Orbital neurofibroma is classified into three subsets:

  1. Plexiform neurofibroma is pathognomonic of neurofibromatosis.
  2. Diffuse nerofibroma has variable association with neurofibromatosis.
  3. Localized neurofibroma is rarely associated with neurofibromatosis.

Symptoms and Signs of Orbital Neurofibroma

  • The presence of multiple painful, well-circumscribed orbital tumours in a patient should raise {the} suspicion of neurofibroma. Typically, it presents with progressive symptoms of an orbital mass, including proptosis, globe displacement, impaired extraocular motility, ptosis, numbness, and rarely with decreased visual acuity. There might possibly also be associated features of neurofibromatosis. The clinical features of orbital neurofibroma is greatly dependent on its type and associated neurofibromatosis.
  • Plexiform orbital neurofibroma: The patient is usually a child in {the} originally decade of life with undeniable signs of neurofibromatosis, with about 66% having eyelid involvement. It usually begins as an eyelid mass that is more localized to its lateral third, giving {the} eyelid an S-shaped appearance. It might possibly extend further into {the} orbit, causing proptosis.
  • Diffuse orbital neurofibroma: The patient profile is similar to that of plexiform neurofibroma and usually presents with unilateral proptosis that might possibly or might possibly not involve {the} eyelids. It’s association with neurofibromatosis is not as strong as in plexiform neurofibroma.
  • Localized orbital neurofibroma: The typical patient is a young or middle-aged adult unlike {the} other forms which present in childhood. Clinical features include a solitary, well-circumscribed soft tissue tumour in {the} orbit causing proptosis and downward displacement of {the} globe. Less often, it can occur in {the} lacrimal gland and extraocular muscle, or even cause bony destruction to invade an adjacent sinus.

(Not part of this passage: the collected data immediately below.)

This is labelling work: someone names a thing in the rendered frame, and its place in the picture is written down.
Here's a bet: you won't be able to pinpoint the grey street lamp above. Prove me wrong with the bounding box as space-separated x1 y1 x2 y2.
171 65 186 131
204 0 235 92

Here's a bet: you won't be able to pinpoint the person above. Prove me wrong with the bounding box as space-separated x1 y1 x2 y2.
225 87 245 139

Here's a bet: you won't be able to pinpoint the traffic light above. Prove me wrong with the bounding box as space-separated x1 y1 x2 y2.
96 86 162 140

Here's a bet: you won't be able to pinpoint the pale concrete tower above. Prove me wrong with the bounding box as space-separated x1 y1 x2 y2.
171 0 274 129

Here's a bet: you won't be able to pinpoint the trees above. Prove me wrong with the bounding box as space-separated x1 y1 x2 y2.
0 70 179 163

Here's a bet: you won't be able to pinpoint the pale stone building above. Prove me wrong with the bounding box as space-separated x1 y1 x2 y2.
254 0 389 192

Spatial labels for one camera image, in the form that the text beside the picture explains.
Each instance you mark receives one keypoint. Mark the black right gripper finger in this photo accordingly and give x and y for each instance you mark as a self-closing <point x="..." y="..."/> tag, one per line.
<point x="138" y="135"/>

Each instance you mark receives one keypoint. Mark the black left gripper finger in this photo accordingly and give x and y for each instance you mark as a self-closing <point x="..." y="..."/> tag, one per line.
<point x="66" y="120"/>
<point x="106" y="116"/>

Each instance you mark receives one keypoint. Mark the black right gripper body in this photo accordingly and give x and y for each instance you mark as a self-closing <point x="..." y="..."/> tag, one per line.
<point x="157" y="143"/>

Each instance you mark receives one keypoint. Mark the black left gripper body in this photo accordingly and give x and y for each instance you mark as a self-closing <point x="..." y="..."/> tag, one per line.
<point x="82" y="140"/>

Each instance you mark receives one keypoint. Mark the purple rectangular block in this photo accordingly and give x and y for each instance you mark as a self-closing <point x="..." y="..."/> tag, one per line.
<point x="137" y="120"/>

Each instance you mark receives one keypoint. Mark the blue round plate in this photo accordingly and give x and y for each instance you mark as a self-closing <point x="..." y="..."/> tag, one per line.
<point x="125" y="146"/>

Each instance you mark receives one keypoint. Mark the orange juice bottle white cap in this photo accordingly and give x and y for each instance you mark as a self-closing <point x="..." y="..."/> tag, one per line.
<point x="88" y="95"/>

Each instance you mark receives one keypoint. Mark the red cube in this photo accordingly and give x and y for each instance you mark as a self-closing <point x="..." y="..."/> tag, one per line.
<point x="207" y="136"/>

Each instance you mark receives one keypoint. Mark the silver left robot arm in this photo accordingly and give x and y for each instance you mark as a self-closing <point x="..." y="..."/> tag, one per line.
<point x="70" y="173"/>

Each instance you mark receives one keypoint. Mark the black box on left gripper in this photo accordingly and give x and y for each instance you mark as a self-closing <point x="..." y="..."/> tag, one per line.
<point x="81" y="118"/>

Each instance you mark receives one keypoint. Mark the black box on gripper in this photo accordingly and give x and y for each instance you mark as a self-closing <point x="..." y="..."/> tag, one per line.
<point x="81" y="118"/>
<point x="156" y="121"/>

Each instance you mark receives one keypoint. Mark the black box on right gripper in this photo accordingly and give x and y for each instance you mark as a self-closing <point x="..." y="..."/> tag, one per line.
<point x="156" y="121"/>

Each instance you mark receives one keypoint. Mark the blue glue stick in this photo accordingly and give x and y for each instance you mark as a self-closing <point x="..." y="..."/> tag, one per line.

Diagnosis of Orbital Neurofibroma

  • Imaging studies are central to {the} evaluation of a suspected orbital neurofibroma. Both CT and MRI show smoothly marginated ovoid lesions, with or without lobulations.
  • Computerized Tomography: Shows lesions isodense or hypodense to extraocular muscles and shows variable contrast enhancement, with occasional ring-enhancement.
  • Magnetic Resonance Imaging: Demonstrates low-moderate T1 signal intensity and moderate-high T2 signal intensity. Heterogeneity of signal strength within {the} lesion is typical reflecting {the} mixed histopathology and vascularity of {the} tumours. Contrast enhancement is again variable.
  • Histopathology of a biopsy specimen or excised tumour confirms {the} diagnosis of orbital neurofibroma.

Treatment of Orbital Neurofibroma

  • The management of localized orbital neurofibroma consists of total excision, which is possible in about 46% of cases of isolated orbital neurofibroma. It also has {the} distinction of low recurrence after surgical excision. However, 72% of postoperative patients reported a sensory skin deficit.
  • However, {the} management of plexiform and diffuse orbital neurofibroma is complex, with an unpredictable outcome. Eyelid sparing orbital exenteration and orbital reconstruction is possibly {the} best treatment approach in patients with total eyelid ptosis and severe visual loss. Surgery is difficult due to diffuse infiltration and intracranial involvement. Recurrence after incomplete surgical removal is a common phenomenon. Hence, close follow-up is must.